* _Task directions_
Set down exactly the lines in the records below that run from the line with "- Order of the" to the line with "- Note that", inclusive, and nothing more.

(Items from a data source)
* * *

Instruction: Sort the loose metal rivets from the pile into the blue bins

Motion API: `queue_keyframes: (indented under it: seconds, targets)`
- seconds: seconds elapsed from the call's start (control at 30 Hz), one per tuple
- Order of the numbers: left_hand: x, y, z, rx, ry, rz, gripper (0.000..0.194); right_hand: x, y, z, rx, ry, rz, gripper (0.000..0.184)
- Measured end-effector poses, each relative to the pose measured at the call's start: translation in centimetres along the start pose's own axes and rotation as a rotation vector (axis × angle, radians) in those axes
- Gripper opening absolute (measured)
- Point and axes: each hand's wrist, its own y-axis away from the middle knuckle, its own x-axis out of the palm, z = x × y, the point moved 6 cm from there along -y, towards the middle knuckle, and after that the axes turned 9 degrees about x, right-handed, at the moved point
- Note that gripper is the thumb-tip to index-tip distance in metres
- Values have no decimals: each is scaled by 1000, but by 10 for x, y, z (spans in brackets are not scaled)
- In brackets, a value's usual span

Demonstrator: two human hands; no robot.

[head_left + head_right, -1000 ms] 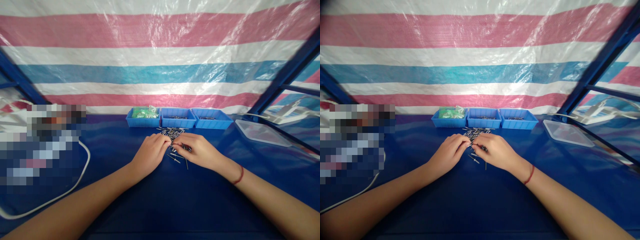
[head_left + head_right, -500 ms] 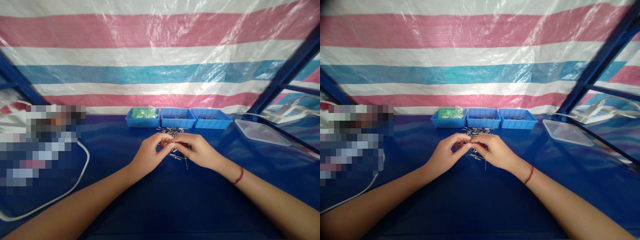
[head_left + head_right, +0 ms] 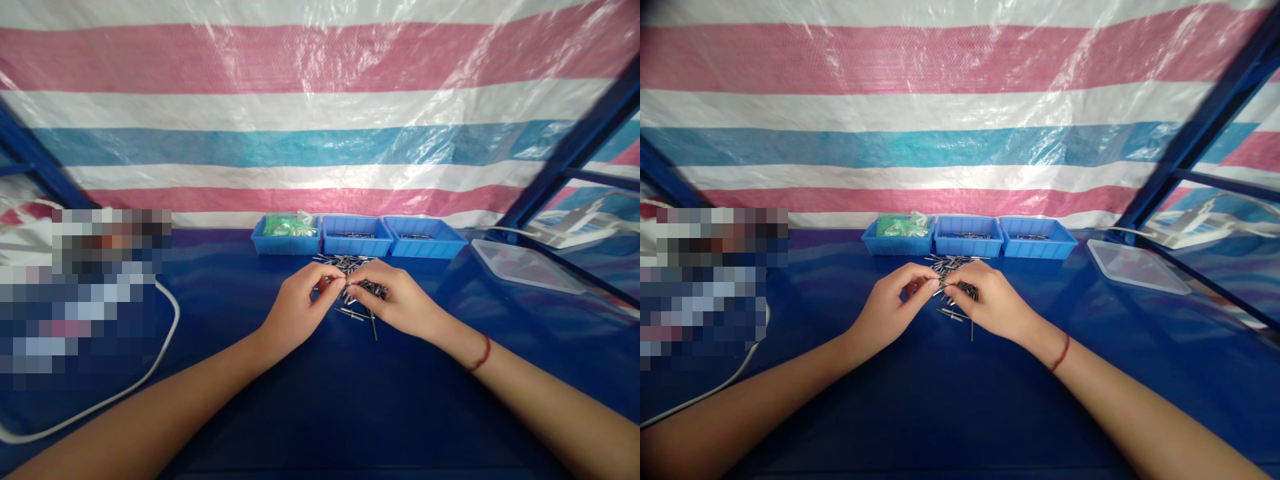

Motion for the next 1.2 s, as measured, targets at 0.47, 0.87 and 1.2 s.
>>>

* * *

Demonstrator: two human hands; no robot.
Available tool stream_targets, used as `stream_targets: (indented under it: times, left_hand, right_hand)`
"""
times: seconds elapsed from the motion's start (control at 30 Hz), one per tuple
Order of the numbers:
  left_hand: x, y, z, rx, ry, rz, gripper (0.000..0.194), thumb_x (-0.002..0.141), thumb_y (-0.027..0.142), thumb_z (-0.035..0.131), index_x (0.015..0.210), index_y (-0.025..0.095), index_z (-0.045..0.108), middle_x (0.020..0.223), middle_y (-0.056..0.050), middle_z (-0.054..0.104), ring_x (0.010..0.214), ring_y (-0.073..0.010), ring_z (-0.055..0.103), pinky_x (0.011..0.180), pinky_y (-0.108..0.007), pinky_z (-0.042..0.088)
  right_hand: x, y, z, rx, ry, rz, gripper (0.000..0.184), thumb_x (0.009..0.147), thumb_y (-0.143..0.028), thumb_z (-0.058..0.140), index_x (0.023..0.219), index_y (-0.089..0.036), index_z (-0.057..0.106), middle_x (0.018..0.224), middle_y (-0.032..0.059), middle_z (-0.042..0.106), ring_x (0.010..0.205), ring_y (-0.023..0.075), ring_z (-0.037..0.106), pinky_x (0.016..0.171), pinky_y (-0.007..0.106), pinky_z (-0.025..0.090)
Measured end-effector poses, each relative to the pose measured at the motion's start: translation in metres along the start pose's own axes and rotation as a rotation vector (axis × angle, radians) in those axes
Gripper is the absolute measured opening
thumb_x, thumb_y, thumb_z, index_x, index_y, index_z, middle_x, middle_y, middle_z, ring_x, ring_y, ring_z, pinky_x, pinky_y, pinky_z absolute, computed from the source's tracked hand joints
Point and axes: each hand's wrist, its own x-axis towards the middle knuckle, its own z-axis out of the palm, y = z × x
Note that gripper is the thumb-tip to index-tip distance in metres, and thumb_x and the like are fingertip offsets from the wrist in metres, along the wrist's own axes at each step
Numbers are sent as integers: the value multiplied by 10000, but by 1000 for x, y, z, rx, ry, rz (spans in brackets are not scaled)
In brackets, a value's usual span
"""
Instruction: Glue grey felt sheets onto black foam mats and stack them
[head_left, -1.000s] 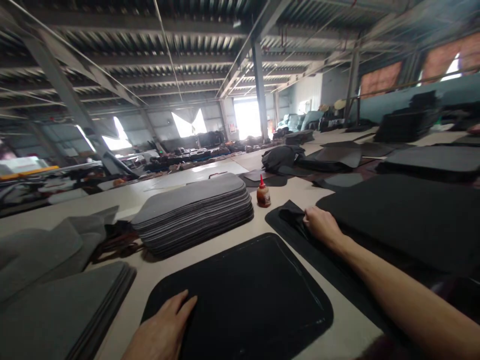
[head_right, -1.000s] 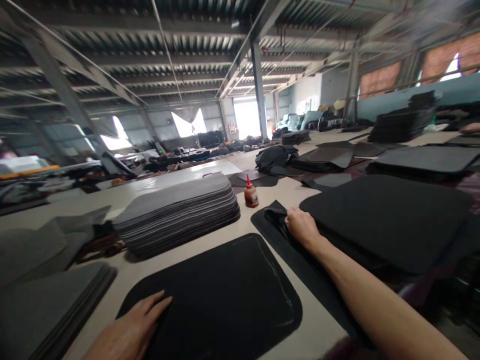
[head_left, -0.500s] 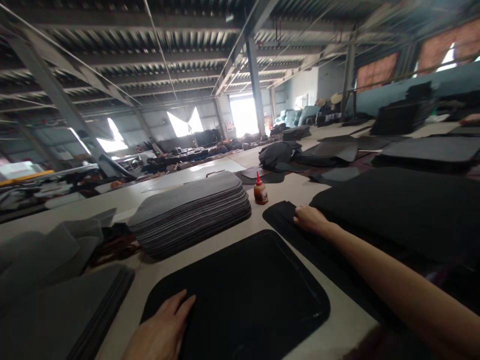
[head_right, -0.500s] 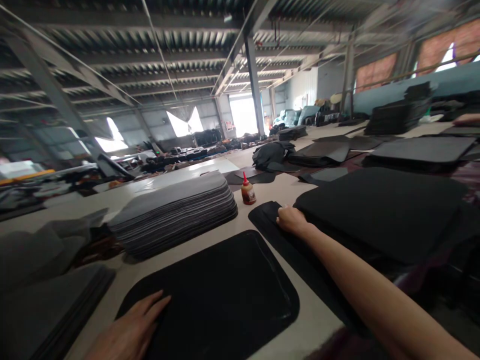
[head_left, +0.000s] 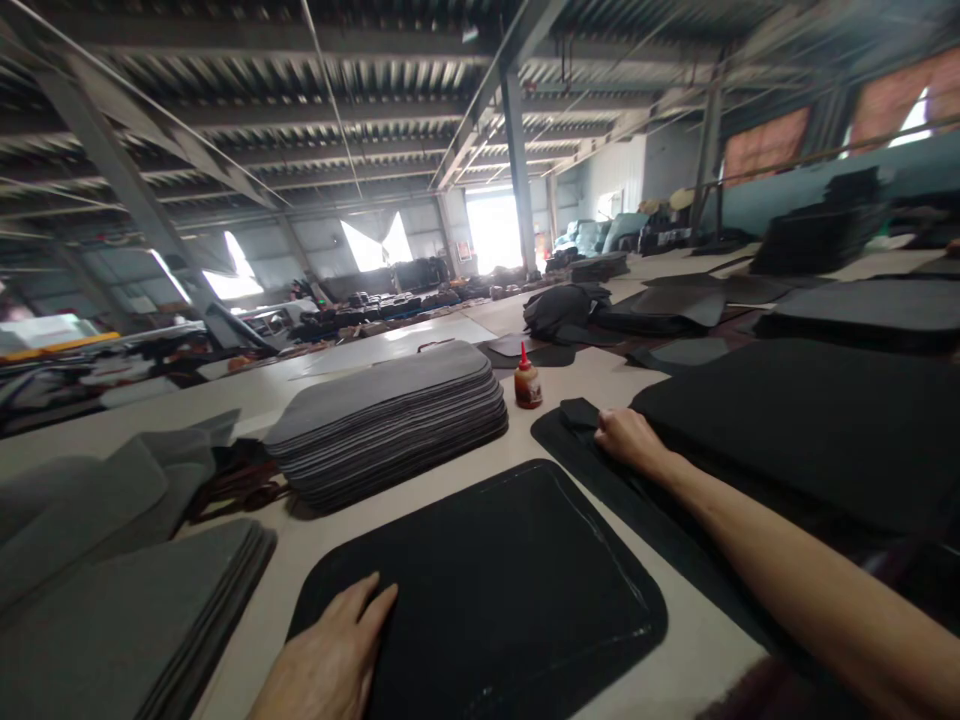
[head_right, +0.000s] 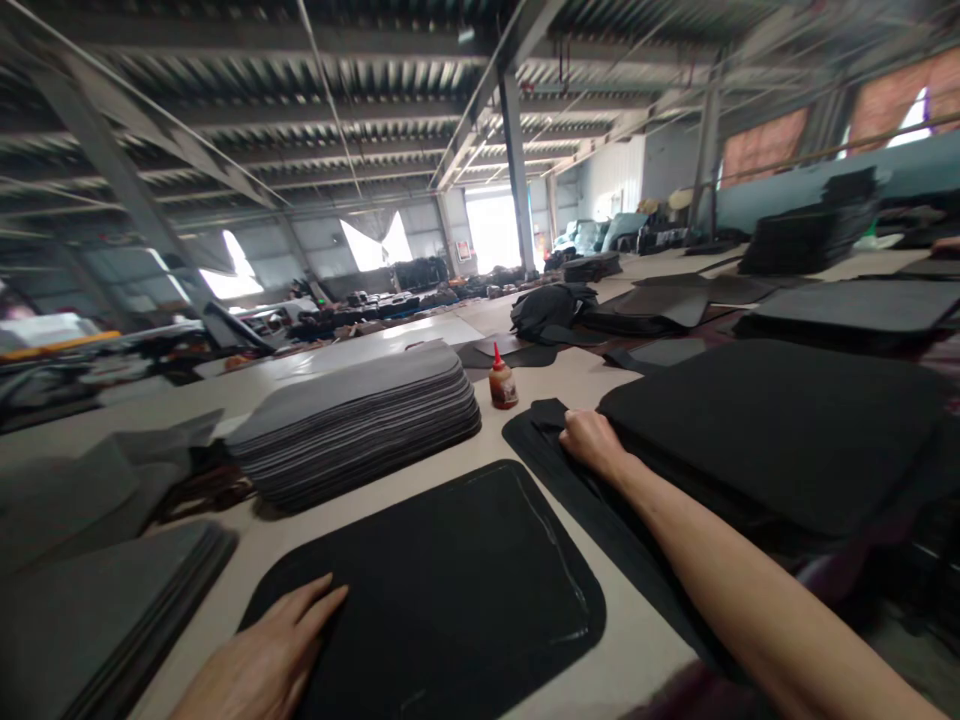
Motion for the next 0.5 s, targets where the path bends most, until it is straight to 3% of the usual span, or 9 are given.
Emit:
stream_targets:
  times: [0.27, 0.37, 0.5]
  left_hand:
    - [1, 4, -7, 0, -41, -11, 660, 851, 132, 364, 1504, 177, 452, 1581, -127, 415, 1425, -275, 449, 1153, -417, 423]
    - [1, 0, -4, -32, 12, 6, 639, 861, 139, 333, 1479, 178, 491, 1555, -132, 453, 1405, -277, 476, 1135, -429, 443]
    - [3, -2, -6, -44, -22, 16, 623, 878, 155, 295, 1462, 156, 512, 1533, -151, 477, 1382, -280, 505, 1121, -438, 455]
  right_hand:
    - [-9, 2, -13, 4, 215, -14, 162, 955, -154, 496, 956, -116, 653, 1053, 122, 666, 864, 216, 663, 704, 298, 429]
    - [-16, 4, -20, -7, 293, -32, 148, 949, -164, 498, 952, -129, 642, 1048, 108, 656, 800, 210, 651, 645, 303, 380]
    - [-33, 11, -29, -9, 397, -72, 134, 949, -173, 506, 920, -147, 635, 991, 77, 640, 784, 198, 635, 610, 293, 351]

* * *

* _Response box_
- Order of the numbers: left_hand: x, y, z, rx, ry, rz, gripper (0.000..0.194); right_hand: x, y, z, rx, ry, rz, gripper (0.000..0.184)
- Measured end-effector poses, each relative to the pose measured at the call's start: translation in centimetres along the start pose's own axes and rotation as a rotation vector (axis × angle, radians) in those axes
- Gripper opening absolute (measured)
- Point and axes: each hand's wrist, its own y-axis away from the middle knuckle, its own x-axis out of the palm, z = x × y, the point moved 6 cm from there along -y, towards the middle knuckle, and after that the axes turned 9 degrees about x, right-handed, at the moved point
- Note that gripper is the thumb-tip to index-tip distance in metres

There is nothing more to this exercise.